Requirement.
As the answer, give a copy of each line below that includes the word "hand".

Source data.
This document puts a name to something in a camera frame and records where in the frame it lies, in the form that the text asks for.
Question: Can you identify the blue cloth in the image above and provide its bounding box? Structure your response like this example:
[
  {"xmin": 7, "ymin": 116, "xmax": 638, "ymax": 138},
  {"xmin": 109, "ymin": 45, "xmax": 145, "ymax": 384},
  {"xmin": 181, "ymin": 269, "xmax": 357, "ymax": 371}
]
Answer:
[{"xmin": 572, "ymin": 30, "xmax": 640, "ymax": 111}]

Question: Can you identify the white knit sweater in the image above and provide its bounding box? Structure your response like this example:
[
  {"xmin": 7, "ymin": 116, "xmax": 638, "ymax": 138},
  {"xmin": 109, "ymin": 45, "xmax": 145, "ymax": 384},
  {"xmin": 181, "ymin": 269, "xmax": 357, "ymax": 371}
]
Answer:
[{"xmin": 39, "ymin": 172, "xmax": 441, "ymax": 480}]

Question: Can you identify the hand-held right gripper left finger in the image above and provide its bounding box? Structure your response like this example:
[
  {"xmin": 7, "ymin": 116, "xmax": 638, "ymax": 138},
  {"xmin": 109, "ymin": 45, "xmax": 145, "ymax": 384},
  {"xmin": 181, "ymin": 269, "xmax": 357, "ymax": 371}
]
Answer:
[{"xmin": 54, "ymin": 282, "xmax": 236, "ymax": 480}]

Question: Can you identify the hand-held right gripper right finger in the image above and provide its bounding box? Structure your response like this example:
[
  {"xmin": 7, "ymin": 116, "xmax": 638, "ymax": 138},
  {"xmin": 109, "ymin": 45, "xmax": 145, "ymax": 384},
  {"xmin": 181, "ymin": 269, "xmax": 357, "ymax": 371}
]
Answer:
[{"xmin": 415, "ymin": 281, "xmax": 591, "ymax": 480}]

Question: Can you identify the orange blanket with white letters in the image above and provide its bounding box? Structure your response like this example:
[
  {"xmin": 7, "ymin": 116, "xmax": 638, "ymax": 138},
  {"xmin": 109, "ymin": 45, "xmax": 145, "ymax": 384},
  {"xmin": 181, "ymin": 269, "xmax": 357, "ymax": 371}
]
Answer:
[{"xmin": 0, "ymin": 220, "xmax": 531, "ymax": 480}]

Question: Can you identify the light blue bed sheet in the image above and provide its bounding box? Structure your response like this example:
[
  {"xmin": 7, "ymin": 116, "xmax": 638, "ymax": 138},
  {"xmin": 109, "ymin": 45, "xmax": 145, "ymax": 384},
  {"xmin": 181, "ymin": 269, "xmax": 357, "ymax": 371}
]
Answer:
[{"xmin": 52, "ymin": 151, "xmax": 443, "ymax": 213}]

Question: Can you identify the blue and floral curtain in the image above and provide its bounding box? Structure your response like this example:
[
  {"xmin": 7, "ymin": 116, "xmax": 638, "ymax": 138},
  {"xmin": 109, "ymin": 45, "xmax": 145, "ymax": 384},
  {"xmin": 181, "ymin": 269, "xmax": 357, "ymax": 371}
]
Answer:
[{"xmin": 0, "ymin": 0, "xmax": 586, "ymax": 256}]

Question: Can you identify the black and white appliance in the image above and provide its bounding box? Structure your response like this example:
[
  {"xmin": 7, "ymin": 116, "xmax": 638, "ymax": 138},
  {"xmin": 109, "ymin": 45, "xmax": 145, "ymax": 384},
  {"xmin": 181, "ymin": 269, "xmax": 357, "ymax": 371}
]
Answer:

Solution to this problem.
Question: Can you identify the hand-held right gripper left finger in the image above and provide its bounding box? Structure your response like this example:
Question: Can you identify the hand-held right gripper right finger in the image above and provide its bounding box? Structure your response like this example:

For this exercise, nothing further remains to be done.